Stored data entries:
*-*-*

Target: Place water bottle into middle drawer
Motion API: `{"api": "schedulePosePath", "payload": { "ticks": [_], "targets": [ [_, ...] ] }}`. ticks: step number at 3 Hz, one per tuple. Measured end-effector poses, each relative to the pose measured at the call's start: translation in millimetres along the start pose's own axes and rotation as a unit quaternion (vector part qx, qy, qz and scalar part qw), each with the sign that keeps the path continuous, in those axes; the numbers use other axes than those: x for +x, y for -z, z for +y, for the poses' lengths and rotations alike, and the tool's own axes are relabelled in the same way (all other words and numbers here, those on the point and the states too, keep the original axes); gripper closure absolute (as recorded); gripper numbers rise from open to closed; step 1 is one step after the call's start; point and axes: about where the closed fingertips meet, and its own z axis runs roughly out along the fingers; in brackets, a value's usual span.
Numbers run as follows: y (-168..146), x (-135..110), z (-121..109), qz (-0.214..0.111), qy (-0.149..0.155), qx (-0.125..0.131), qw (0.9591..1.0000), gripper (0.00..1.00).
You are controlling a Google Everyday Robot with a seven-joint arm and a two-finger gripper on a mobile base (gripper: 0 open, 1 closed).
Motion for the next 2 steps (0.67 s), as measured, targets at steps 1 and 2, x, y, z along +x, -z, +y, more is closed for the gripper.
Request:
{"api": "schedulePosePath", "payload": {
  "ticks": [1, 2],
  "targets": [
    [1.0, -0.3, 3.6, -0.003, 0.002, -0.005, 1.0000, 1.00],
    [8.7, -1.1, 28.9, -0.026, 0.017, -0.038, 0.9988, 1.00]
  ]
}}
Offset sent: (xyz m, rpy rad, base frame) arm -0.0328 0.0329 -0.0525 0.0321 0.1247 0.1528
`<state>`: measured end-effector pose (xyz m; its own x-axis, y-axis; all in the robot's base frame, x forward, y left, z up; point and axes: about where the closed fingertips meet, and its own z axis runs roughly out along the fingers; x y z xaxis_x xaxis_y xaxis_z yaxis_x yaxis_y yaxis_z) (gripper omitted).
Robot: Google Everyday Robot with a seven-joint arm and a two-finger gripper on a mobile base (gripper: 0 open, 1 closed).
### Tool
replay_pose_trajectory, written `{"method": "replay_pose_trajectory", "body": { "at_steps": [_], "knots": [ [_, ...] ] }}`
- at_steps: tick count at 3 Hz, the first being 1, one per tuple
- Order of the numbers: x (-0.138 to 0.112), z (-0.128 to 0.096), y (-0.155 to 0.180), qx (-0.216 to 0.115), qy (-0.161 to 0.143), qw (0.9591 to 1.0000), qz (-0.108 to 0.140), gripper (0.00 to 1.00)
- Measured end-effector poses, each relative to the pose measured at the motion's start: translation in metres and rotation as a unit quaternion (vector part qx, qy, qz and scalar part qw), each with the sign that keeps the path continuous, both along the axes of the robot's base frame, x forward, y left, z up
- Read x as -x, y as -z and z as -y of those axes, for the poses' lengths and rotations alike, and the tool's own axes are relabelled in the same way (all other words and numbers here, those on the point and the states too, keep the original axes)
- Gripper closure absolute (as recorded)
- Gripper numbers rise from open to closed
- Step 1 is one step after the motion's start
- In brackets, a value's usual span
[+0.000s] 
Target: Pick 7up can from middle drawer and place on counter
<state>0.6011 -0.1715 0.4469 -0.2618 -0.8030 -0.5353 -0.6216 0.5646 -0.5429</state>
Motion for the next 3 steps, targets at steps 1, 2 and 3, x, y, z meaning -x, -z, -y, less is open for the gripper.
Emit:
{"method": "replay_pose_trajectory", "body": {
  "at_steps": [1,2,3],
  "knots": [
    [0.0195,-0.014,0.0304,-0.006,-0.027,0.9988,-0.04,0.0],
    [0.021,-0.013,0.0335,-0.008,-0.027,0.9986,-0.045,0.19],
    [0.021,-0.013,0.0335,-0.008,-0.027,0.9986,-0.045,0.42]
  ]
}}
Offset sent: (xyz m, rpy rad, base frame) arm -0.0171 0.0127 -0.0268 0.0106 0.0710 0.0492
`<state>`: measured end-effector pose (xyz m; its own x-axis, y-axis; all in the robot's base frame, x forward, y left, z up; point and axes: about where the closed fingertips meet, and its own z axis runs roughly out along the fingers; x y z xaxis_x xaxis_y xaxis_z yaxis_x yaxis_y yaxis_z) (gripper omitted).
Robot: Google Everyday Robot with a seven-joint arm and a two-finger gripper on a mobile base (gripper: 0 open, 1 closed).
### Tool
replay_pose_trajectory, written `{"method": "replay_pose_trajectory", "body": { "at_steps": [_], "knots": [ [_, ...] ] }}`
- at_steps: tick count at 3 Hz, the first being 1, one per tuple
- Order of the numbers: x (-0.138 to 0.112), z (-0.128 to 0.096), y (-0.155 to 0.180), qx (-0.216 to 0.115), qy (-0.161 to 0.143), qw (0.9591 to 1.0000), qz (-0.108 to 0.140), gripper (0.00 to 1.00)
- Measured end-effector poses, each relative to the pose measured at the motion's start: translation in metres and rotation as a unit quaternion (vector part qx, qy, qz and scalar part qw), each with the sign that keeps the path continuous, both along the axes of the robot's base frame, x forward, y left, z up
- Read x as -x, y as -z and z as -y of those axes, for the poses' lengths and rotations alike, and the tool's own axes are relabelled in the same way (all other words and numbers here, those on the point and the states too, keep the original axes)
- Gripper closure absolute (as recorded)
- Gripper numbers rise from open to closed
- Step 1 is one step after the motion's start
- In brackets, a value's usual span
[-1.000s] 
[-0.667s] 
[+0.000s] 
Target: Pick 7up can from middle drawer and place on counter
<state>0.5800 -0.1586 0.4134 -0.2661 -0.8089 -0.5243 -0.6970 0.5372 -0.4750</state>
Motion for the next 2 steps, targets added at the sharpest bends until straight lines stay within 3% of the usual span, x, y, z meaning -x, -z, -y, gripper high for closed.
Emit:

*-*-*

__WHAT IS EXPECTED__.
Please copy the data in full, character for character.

__SOLUTION FOR THIS TASK__.
Target: Place water bottle into middle drawer
Motion API: `{"api": "schedulePosePath", "payload": { "ticks": [_], "targets": [ [_, ...] ] }}`. ticks: step number at 3 Hz, one per tuple. Measured end-effector poses, each relative to the pose measured at the call's start: translation in millimetres along the start pose's own axes and rotation as a unit quaternion (vector part qx, qy, qz and scalar part qw), each with the sign that keeps the path continuous, in those axes; the numbers use other axes than those: x for +x, y for -z, z for +y, for the poses' lengths and rotations alike, and the tool's own axes are relabelled in the same way (all other words and numbers here, those on the point and the states too, keep the original axes); gripper closure absolute (as recorded); gripper numbers rise from open to closed; step 1 is one step after the call's start; point and axes: about where the closed fingertips meet, and its own z axis runs roughly out along the fingers; in brackets, a value's usual span.
Numbers run as follows: y (-168..146), x (-135..110), z (-121..109), qz (-0.214..0.111), qy (-0.149..0.155), qx (-0.125..0.131), qw (0.9591..1.0000), gripper (0.00..1.00).
You are controlling a Google Everyday Robot with a seven-joint arm and a two-finger gripper on a mobile base (gripper: 0 open, 1 closed).
Motion for the next 2 steps (0.67 s), as measured, targets at steps 1 and 2, x, y, z along +x, -z, +y, more is closed for the gripper.
Request:
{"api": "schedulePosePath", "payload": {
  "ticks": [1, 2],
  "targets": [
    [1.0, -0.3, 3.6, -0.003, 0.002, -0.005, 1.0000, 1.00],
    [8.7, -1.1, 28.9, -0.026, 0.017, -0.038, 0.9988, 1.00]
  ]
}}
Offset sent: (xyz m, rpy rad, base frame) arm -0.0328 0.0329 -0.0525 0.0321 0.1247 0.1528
`<state>`: measured end-effector pose (xyz m; its own x-axis, y-axis; all in the robot's base frame, x forward, y left, z up; point and axes: about where the closed fingertips meet, and its own z axis runs roughly out along the fingers; x y z xaxis_x xaxis_y xaxis_z yaxis_x yaxis_y yaxis_z) (gripper omitted).
Robot: Google Everyday Robot with a seven-joint arm and a two-finger gripper on a mobile base (gripper: 0 open, 1 closed).
### Tool
replay_pose_trajectory, written `{"method": "replay_pose_trajectory", "body": { "at_steps": [_], "knots": [ [_, ...] ] }}`
- at_steps: tick count at 3 Hz, the first being 1, one per tuple
- Order of the numbers: x (-0.138 to 0.112), z (-0.128 to 0.096), y (-0.155 to 0.180), qx (-0.216 to 0.115), qy (-0.161 to 0.143), qw (0.9591 to 1.0000), qz (-0.108 to 0.140), gripper (0.00 to 1.00)
- Measured end-effector poses, each relative to the pose measured at the motion's start: translation in metres and rotation as a unit quaternion (vector part qx, qy, qz and scalar part qw), each with the sign that keeps the path continuous, both along the axes of the robot's base frame, x forward, y left, z up
- Read x as -x, y as -z and z as -y of those axes, for the poses' lengths and rotations alike, and the tool's own axes are relabelled in the same way (all other words and numbers here, those on the point and the states too, keep the original axes)
- Gripper closure absolute (as recorded)
- Gripper numbers rise from open to closed
- Step 1 is one step after the motion's start
- In brackets, a value's usual span
[+0.000s] 
Target: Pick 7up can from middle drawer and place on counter
<state>0.6011 -0.1715 0.4469 -0.2618 -0.8030 -0.5353 -0.6216 0.5646 -0.5429</state>
Motion for the next 3 steps, targets at steps 1, 2 and 3, x, y, z meaning -x, -z, -y, less is open for the gripper.
Emit:
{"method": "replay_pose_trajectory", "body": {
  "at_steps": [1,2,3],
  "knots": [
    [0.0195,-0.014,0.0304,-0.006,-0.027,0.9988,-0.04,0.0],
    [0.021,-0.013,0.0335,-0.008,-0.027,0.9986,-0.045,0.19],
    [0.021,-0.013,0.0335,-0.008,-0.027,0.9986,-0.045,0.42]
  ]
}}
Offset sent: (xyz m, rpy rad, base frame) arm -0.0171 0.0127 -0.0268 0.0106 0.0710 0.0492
`<state>`: measured end-effector pose (xyz m; its own x-axis, y-axis; all in the robot's base frame, x forward, y left, z up; point and axes: about where the closed fingertips meet, and its own z axis runs roughly out along the fingers; x y z xaxis_x xaxis_y xaxis_z yaxis_x yaxis_y yaxis_z) (gripper omitted).
Robot: Google Everyday Robot with a seven-joint arm and a two-finger gripper on a mobile base (gripper: 0 open, 1 closed).
### Tool
replay_pose_trajectory, written `{"method": "replay_pose_trajectory", "body": { "at_steps": [_], "knots": [ [_, ...] ] }}`
- at_steps: tick count at 3 Hz, the first being 1, one per tuple
- Order of the numbers: x (-0.138 to 0.112), z (-0.128 to 0.096), y (-0.155 to 0.180), qx (-0.216 to 0.115), qy (-0.161 to 0.143), qw (0.9591 to 1.0000), qz (-0.108 to 0.140), gripper (0.00 to 1.00)
- Measured end-effector poses, each relative to the pose measured at the motion's start: translation in metres and rotation as a unit quaternion (vector part qx, qy, qz and scalar part qw), each with the sign that keeps the path continuous, both along the axes of the robot's base frame, x forward, y left, z up
- Read x as -x, y as -z and z as -y of those axes, for the poses' lengths and rotations alike, and the tool's own axes are relabelled in the same way (all other words and numbers here, those on the point and the states too, keep the original axes)
- Gripper closure absolute (as recorded)
- Gripper numbers rise from open to closed
- Step 1 is one step after the motion's start
- In brackets, a value's usual span
[-1.000s] 
[-0.667s] 
[+0.000s] 
Target: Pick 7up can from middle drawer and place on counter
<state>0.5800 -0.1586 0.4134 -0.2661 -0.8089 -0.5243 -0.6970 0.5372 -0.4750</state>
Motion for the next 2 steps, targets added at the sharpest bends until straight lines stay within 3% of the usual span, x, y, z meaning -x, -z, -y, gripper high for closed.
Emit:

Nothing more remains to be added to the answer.